Authentication in ASP.​NET Core for your Web API and Angular2

Authentication in a single page application is a bit more special, if you just know the traditional ASP.NET way. To imagine that the app is a completely independent app like a mobile app helps. Token based authentication is the best solution for this kind of apps. In this post I'm going to try to describe a high level overview and to show a simple solution.

Intro

As written in my last posts about Angular2 and ASP.NET Core, I reduced ASP.NET Core to just a HTTP Service, to provide JSON based data to an Angular2 client. Some of my readers, asked me about how the Authentication is done in that case. I don't use any server generated log-in page, registration page or something like this. So the ASP.NET Core part only provides the web API and the static files for the client application.

There are many ways to protect your application out there. The simplest one is using an Azure Active Directory. You could also setup a separate authentication server, using IdentityServer4, to manage the users, roles and to provide a token based authentication.

And that's the key word: A Token Based Authentication is the solution for that case.

With the token bases authentication, the client (the web client, the mobile app, and so on) gets a string based encrypted token after a successful log-in. The token also contains some user info and an info about how long the token will be valid. This token needs to be stored on the client side and needs to be submitted to the server every time you request a resource. Usually you use a HTTP header to submit that token. If the token is not longer valid you need to perform a new log-in.

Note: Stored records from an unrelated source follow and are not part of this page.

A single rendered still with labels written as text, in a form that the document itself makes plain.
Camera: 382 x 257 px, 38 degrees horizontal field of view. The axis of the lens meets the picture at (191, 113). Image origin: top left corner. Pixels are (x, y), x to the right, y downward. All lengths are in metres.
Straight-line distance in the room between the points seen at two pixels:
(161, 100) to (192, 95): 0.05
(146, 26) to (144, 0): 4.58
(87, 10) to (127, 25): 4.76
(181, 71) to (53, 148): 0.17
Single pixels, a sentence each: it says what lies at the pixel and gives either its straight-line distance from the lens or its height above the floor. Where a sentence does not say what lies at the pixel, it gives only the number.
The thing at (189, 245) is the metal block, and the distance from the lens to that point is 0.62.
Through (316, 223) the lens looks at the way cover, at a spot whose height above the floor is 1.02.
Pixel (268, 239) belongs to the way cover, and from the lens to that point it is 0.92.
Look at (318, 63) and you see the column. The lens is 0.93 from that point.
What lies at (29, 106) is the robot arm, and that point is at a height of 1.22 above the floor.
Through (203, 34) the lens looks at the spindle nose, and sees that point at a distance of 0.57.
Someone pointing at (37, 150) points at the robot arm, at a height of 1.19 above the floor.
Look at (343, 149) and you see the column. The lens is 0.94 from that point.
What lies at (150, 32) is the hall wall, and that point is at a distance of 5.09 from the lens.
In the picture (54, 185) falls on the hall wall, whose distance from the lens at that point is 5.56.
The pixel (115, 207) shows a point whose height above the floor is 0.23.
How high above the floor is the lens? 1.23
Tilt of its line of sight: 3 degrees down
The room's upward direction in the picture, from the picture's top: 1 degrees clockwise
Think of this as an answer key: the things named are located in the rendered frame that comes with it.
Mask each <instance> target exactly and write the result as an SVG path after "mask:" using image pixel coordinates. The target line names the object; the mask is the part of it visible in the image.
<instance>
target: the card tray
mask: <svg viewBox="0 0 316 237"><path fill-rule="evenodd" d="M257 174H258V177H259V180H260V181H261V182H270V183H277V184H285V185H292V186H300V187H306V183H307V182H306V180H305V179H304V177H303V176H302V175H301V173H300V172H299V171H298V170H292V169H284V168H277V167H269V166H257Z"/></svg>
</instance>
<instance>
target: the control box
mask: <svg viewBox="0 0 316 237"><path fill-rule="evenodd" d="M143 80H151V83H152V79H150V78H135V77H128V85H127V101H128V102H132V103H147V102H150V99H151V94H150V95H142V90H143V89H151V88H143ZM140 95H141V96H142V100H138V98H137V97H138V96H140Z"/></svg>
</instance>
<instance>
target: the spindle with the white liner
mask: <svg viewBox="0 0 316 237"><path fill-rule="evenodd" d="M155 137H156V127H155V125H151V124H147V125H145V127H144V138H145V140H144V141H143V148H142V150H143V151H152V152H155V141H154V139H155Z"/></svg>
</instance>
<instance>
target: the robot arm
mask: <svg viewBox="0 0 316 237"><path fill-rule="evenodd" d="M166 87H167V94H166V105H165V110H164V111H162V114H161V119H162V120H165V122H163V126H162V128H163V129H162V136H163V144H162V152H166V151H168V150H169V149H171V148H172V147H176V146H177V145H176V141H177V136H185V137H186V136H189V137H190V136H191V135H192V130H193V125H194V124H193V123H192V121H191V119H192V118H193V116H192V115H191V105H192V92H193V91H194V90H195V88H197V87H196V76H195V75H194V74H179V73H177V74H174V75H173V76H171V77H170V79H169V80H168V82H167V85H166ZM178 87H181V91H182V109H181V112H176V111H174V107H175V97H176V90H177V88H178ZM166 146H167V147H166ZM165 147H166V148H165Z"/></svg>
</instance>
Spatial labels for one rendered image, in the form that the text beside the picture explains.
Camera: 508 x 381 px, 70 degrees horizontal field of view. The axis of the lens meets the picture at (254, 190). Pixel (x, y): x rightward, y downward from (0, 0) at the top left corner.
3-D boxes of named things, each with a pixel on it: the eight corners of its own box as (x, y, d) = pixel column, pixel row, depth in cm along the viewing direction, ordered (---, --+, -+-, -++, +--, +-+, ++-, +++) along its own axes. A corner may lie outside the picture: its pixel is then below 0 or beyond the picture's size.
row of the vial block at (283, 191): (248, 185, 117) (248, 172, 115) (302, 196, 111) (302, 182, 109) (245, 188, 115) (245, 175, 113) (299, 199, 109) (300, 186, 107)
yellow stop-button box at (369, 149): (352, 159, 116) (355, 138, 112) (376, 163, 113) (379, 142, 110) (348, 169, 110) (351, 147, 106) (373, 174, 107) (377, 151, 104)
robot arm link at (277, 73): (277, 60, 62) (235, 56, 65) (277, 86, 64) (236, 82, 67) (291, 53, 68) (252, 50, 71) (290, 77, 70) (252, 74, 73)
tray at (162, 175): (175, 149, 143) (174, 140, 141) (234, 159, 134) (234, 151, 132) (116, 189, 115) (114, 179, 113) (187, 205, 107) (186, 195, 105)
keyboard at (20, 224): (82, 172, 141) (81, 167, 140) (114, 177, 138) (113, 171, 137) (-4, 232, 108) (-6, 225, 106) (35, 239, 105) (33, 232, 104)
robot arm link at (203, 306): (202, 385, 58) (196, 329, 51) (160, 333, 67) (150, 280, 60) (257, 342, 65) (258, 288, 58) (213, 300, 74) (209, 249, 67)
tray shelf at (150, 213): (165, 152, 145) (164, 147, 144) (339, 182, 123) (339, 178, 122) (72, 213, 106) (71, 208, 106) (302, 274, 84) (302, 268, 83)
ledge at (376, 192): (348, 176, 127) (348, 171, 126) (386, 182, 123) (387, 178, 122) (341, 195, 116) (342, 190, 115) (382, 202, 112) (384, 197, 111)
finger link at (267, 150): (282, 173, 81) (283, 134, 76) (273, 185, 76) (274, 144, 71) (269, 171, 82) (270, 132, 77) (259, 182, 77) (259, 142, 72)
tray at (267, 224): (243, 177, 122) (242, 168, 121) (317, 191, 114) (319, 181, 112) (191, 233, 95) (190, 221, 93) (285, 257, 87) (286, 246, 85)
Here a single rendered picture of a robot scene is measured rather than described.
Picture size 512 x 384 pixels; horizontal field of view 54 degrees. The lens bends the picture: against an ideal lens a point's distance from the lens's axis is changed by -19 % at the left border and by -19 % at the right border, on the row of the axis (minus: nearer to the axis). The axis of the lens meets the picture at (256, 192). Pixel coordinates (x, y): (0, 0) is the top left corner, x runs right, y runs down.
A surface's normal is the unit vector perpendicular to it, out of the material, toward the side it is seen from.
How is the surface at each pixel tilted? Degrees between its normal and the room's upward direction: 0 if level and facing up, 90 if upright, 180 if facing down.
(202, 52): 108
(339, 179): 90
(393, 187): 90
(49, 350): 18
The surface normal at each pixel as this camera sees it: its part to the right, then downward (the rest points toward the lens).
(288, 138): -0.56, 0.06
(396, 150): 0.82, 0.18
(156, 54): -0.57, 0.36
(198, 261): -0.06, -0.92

In one of our smaller projects, didn't set-up a different authentication server and we didn't use Azure AD, because we needed a fast and cheap solution. Cheap from the customers perspective.

The Angular2 part

On the client side we used angular2-jwt, which is a Angular2 module that handles authentication tokens. It checks the validity, reads meta information out of it and so on. It also provides a wrapper around the Angular2 HTTP service. With this wrapper you are able to automatically pass that token via a HTTP header back to the server on every single request.

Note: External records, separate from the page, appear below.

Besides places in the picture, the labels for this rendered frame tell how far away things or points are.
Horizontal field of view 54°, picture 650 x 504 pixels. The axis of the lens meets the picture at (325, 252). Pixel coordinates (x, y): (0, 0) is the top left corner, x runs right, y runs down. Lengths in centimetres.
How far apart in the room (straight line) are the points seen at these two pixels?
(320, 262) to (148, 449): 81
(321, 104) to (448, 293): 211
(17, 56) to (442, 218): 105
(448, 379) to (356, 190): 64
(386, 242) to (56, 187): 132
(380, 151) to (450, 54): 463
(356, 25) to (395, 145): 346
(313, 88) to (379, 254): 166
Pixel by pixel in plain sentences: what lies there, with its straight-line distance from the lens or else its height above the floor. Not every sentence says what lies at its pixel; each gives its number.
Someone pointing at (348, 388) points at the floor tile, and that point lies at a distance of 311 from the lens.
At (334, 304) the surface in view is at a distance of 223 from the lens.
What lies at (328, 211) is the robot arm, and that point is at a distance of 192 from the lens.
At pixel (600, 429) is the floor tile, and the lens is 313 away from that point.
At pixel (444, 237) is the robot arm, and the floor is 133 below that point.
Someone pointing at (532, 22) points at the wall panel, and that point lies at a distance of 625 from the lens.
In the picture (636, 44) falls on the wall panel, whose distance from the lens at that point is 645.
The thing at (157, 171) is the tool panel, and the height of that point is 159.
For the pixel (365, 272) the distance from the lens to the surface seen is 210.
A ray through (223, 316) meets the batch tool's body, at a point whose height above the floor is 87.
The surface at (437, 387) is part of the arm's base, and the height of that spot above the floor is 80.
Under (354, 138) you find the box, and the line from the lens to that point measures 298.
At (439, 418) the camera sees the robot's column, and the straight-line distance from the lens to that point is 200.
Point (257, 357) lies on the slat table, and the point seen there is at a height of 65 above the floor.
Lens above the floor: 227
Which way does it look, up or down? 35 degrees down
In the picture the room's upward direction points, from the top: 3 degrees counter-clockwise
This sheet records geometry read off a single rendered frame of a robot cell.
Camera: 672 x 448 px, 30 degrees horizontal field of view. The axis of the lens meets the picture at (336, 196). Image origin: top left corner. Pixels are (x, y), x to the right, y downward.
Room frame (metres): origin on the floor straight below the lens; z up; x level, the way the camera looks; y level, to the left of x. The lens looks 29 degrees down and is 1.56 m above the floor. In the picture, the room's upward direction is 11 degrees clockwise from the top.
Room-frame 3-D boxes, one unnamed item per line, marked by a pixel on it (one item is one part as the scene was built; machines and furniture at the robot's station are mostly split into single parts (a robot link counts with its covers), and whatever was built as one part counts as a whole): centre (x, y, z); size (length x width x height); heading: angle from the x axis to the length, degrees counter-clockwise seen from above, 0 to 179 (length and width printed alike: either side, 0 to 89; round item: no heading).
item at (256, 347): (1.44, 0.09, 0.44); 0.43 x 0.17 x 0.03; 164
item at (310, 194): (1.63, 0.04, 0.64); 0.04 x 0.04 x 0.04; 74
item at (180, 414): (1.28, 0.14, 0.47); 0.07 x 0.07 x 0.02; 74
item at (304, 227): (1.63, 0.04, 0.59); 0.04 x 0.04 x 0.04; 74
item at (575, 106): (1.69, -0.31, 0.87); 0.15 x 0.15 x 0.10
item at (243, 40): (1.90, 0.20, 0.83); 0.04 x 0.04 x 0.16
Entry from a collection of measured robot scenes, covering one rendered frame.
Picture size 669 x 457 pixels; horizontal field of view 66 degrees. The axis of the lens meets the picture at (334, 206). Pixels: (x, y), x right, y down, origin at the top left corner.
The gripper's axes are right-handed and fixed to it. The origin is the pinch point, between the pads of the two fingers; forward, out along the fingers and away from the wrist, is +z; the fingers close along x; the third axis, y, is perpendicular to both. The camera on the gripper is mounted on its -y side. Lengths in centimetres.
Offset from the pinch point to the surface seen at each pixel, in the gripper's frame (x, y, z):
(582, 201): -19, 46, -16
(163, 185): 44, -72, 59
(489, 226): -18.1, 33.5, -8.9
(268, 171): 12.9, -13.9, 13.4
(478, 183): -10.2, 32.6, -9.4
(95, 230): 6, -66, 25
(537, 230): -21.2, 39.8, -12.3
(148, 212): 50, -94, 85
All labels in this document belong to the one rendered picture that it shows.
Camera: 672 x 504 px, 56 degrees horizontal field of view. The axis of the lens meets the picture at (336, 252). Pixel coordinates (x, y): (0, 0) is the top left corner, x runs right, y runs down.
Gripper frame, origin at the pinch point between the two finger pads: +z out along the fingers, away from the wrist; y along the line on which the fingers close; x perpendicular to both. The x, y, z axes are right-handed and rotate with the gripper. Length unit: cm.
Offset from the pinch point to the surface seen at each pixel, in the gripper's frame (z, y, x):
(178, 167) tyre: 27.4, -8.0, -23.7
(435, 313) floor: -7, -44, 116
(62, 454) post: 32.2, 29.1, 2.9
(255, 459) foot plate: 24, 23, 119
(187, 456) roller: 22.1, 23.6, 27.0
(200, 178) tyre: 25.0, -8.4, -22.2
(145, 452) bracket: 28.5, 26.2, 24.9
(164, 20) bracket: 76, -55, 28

The work flow is like this.

  1. If the token is not valid or doesn't exist on the client, the user gets redirected to the log-in route
  2. The user enters his credentials and presses the log-in button
  3. The date gets posted to the server where a special middle-ware handles that request
    1. The user gets authenticated on the server side
    2. The token, including a validation date and some meta date, gets created
    3. The token gets returned back to the client
  4. the client stores the token in the local storage, cookie or whatever, to use it on every new request.

The angular2-jwt does the most magic on the client for us. We just need to use it, to check the availability and the validity, every time we want to do a request to the server or every time we change the view.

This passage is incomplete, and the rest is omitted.